Many felt fear and confusion as security forces searched for what they thought might be other terrorists. By Shabbat morning, the area was cleared and residents confronted the tragedy: Yosef Salomon, 70, his daughter Chaya, 40, and his son Elad, 35, father of five were dead; Yosef’s wife, Tova, was seriously wounded. They had been celebrating the birth of Yosef’s new grandson to his other son, Shmuel.
By Saturday night, the country knew. Grief-stricken, even some who had never heard of Halamish and others who opposed its existence, the entire nation mourned together.
Halamish, also known as Neveh Tzuf, is a community of 280 families in the Samarian hills, located off the main road between Ofra and Shilo. Driving along the perimeter fence that surrounds it – often only a few meters from the road – it is easy to understand its vulnerability. In the middle of a forest, Halamish has been an easy target of arsonists and terrorists.
The terrorist, a member of a Hamas-affiliated family from the nearby Arab village of Kobar, had been arrested several times before and was known to the security services. He posted a Facebook message boasting of his plans, but no one informed the police. That night, he climbed over the perimeter fence, attacked the Salomon family in their home, and was wounded by an off-duty soldier who lived nearby.
THIS WAS not the first time Rabbi Blass had to deal with tragedy. On a Friday evening in late November, Arab arsonists lit fires around the community; 15 homes were consumed and many others badly damaged. In 2011, when terrorists slaughtered the Fogel family on Shabbat evening in Itamar, Rabbi Blass had to inform the grandparents who lived in Halamish to drive to Itamar and bring their grandchildren back home.
As Palestinian terrorism exploded between 2000 and 2002, three residents of Halamish were murdered on the road: Sarah Leisha, 42, Yair Nebenzahl, 22, and Esther Yaffa Kleiman, 23. In a close-knit, religious community like Halamish, traumas are felt intensely and collectively, and Rabbi Blass is at the center.
Born 1951 in Boston, he made aliya with his parents and siblings in 1970, studied at Mercaz Harav with Rav Tzvi Yehuda Kook, and became a dayan. In 1975, he and his wife, Shifra, were among the founding families of Ofra and 10 years later he was invited by the community of Halamish to be their rabbi.
How does a community deal with such tragedy? “Emunah
[faith],” Rabbi Blass responds, “and our determination not to let this evil triumph. Every time they attack, we will build. We are saddened by our loss, but we do not despair.”

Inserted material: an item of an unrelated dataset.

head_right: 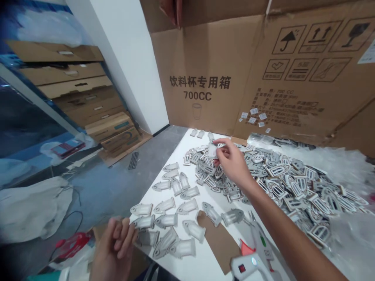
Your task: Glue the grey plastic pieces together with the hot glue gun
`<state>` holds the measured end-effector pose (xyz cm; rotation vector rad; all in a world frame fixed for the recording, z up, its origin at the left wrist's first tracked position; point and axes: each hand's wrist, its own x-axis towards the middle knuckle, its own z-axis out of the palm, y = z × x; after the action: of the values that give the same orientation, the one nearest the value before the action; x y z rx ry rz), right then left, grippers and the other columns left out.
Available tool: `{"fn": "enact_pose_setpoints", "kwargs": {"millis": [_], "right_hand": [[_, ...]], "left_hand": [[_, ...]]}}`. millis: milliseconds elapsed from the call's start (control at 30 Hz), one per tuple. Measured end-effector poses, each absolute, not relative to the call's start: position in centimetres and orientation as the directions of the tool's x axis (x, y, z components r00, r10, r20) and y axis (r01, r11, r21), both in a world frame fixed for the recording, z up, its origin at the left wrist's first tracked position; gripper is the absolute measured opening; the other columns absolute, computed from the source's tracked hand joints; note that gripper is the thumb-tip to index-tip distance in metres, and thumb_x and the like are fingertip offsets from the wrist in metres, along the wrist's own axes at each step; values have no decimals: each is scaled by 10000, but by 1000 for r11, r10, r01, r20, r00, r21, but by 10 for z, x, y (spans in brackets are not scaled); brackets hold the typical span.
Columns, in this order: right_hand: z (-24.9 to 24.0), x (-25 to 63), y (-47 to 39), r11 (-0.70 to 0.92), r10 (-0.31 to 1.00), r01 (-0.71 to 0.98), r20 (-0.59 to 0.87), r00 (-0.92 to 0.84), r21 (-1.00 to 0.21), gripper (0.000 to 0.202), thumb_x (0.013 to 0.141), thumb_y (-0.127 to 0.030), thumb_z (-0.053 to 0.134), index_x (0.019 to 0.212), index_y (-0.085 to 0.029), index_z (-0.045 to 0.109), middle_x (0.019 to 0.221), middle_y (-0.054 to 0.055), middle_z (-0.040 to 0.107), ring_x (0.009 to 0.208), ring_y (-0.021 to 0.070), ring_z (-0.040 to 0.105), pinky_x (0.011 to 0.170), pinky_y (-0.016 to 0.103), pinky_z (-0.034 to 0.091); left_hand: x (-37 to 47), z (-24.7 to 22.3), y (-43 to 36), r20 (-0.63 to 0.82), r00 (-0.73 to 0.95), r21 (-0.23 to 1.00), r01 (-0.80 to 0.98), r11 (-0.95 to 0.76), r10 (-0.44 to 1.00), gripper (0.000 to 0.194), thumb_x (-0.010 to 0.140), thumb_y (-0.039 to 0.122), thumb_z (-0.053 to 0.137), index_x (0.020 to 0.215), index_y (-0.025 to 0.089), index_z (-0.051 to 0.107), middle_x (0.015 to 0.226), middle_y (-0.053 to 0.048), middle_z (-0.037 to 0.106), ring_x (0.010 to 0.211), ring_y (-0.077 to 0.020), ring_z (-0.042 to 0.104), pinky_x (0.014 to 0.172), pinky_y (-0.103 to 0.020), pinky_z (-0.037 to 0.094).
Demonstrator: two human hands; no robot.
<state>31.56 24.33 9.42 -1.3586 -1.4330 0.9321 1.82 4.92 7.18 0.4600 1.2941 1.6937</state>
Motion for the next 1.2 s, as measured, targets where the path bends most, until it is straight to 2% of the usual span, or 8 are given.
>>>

“Our community is filled with hesed
– caring for others – and something for which there is no Hebrew word: grit. We will not let terrorists defeat us. And we are not alone.”
His words resonate with resolve.
Near the entrance to Halamish, dozens of dust-covered boys and girls are digging in the rocky ground with picks and shovels to erect a pergola which will be the beginning of the new neighborhood. Built in memory of the victims, it will link Halamish to the nearby mechina
(pre-IDF military academy) of Elisha. “This,” Blass emphasizes, “is the Jewish and Zionist response to tragedy.”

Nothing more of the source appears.